The Kumamoto plant will turn out logic chips, which serve as main processors in computers. Chips in the 10-nm class are necessary to handle the complex data generated by autonomous vehicles and advanced driver-assistance systems designed to prevent collisions. With its contribution, Denso aims to secure a stable source of the advanced chips needed for autonomous vehicles.

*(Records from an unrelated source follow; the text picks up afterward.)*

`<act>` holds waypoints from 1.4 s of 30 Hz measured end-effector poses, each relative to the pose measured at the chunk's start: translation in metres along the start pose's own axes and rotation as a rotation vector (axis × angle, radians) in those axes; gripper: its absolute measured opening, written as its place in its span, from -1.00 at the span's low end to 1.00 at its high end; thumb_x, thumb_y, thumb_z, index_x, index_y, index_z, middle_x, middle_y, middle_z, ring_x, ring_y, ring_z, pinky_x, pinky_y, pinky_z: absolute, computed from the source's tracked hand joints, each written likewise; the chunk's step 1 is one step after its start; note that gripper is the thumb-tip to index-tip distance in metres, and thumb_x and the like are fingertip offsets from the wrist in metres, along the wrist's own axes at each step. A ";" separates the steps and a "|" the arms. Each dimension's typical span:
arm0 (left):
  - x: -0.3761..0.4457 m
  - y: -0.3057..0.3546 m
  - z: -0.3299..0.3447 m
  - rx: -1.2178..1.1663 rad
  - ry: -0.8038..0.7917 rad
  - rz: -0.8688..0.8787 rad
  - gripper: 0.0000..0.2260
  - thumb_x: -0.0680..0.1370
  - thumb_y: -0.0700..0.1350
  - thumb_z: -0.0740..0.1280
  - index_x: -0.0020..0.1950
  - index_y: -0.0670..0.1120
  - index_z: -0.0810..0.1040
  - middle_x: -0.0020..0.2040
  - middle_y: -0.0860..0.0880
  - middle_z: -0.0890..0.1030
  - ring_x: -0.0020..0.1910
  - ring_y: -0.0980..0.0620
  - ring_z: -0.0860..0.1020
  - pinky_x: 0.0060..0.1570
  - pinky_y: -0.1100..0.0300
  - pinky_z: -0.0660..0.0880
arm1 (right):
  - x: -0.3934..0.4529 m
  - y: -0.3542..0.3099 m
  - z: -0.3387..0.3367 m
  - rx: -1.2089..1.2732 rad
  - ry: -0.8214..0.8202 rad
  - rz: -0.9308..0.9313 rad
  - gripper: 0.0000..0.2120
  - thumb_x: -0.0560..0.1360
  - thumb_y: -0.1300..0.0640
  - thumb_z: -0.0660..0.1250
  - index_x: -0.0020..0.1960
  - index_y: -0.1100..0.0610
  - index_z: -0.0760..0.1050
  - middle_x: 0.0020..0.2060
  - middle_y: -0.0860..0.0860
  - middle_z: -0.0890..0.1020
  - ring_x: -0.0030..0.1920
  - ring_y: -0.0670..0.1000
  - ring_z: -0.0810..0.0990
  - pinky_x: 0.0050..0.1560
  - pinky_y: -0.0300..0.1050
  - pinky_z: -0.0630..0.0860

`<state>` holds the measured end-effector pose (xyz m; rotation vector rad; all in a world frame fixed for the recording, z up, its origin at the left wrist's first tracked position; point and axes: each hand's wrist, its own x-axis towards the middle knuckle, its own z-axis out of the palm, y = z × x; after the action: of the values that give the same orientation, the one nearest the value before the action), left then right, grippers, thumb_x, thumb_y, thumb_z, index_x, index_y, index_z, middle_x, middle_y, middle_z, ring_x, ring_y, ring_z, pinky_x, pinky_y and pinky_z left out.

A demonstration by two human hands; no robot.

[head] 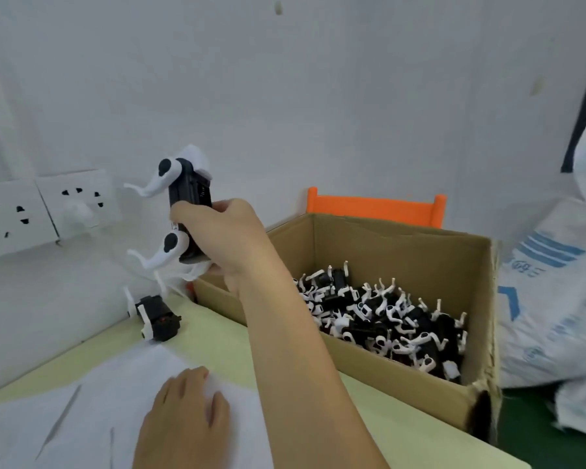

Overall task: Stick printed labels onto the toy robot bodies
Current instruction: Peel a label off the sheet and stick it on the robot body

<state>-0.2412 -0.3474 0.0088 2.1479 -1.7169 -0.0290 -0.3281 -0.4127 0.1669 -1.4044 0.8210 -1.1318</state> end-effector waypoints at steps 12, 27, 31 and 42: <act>-0.004 -0.012 0.011 0.119 -0.134 0.164 -0.55 0.31 0.04 0.09 -0.27 -0.26 0.64 -0.28 -0.23 0.65 -0.36 -0.25 0.66 -0.57 -0.02 0.53 | 0.050 0.012 -0.103 -0.607 0.046 0.084 -0.67 0.45 0.08 0.50 0.16 0.04 0.50 -0.04 -0.07 0.63 -0.11 -0.15 0.62 -0.33 -0.31 0.39; 0.012 -0.005 0.027 0.062 -0.107 0.083 -0.66 0.07 -0.06 0.32 -0.34 -0.29 0.66 -0.26 -0.34 0.67 -0.34 -0.41 0.65 -0.57 -0.19 0.54 | 0.123 0.167 -0.228 -0.956 0.299 0.718 -0.57 0.52 -0.06 0.38 0.22 0.22 0.42 0.17 0.18 0.53 0.02 0.16 0.60 -0.04 0.00 0.63; 0.015 -0.004 0.030 0.042 -0.070 0.054 -0.63 -0.01 -0.07 0.34 -0.34 -0.27 0.66 -0.25 -0.32 0.68 -0.33 -0.38 0.66 -0.57 -0.16 0.55 | 0.135 0.201 -0.223 -0.981 0.365 0.665 -0.54 0.48 -0.08 0.38 0.16 0.26 0.45 0.11 0.20 0.60 -0.01 0.18 0.65 -0.03 0.03 0.66; 0.020 -0.006 0.035 0.078 -0.006 0.029 -0.58 -0.09 -0.03 0.33 -0.36 -0.23 0.67 -0.25 -0.28 0.69 -0.32 -0.33 0.68 -0.57 -0.11 0.54 | 0.154 0.274 -0.216 -1.336 0.058 0.515 -0.81 0.60 0.01 0.20 0.09 0.10 0.46 -0.07 0.05 0.54 -0.05 0.09 0.52 -0.21 -0.11 0.38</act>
<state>-0.2397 -0.3751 -0.0209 2.1799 -1.7795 0.0402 -0.4551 -0.6690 -0.0851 -1.9725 2.0305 -0.0986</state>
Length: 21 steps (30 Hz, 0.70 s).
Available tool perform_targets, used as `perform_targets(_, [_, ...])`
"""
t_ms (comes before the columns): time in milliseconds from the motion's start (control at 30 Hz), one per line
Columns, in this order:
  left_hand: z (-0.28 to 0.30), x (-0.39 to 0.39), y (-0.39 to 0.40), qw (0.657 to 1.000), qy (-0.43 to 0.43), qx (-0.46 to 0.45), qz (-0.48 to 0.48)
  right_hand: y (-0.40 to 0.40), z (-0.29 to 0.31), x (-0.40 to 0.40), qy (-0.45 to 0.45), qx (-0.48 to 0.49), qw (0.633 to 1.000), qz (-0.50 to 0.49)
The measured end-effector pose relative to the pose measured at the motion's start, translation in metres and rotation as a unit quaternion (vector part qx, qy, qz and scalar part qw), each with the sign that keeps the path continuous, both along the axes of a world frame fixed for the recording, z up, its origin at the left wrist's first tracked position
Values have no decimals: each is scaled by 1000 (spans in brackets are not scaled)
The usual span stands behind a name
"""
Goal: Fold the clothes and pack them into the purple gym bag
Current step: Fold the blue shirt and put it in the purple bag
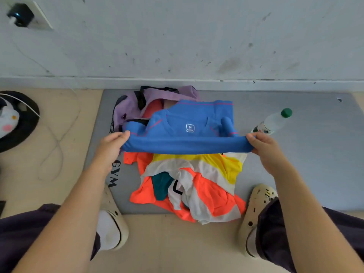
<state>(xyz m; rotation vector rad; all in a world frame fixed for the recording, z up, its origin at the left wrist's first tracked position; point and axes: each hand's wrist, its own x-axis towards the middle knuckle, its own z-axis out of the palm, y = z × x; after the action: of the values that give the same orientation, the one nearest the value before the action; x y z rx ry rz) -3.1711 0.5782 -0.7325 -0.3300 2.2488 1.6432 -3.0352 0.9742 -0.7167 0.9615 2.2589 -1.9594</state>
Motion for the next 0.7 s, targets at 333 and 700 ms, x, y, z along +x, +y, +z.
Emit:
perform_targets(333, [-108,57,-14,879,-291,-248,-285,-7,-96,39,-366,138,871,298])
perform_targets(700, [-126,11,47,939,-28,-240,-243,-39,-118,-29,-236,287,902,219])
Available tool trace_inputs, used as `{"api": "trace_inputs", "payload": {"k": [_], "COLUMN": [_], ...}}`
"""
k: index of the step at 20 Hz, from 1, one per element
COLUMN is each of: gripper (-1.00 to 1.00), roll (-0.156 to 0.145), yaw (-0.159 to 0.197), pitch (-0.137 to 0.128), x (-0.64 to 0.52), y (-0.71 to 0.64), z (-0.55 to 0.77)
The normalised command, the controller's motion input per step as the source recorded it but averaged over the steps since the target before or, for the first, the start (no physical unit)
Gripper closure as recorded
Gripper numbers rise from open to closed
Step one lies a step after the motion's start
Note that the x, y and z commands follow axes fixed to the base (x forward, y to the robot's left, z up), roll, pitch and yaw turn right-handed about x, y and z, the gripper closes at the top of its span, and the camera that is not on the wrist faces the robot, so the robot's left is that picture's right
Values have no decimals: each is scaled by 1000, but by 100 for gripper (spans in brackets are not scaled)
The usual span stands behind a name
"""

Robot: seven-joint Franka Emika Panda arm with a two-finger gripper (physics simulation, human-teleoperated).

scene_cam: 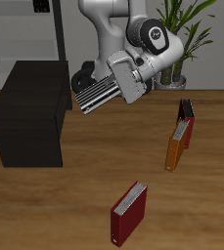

"Semiconductors are becoming increasingly important in the automotive industry as mobility technologies evolve, including automated driving and electrification," Koji Arima, president and CEO of Denso, said in the statement. "Through this partnership, we contribute to the stable supply of semiconductors over the medium to long term, and thus to the automotive industry."
 

Paul2

Active member
Twitter press coverage of the European session of TSMC Tech Symposium quotes as 65/55 is the most over-subscribed node currently:

However, their capacity build-out only seems to be for 28/22nm and newer (based on their comment of 50% increase for 28nm capacity, at least). So customers will have to consider migrating at some point. Serious question on what is driving the uptick in demand though on these specific nodes, because one could assume that many of these "10yr+" auto grade supply parts have been in production already for some time, and demand forecast shouldn't have gone 2-3x just for this year. Was there a shift in ECUs or similar controller specific to EV management that would correlate (maybe a specific customer's battery charging monitor IC)? I would have though those were on older nodes still. It can't all be Apple's VR demand, or CoWoS.

No wonder at all. 65nm is a wonderful node:

1. Design portability
2. The last dry single expo node
3. Productivity, and yield maxed out long ago
4. Low cost design — South Asian outsourcers can still work with it, no gazillion dollars EDA packages needed
5. Mixed signal, flash, high voltage, RF - all available

An average microcontroller die is already so tiny at that node that you will need extra silicon for pads anyways.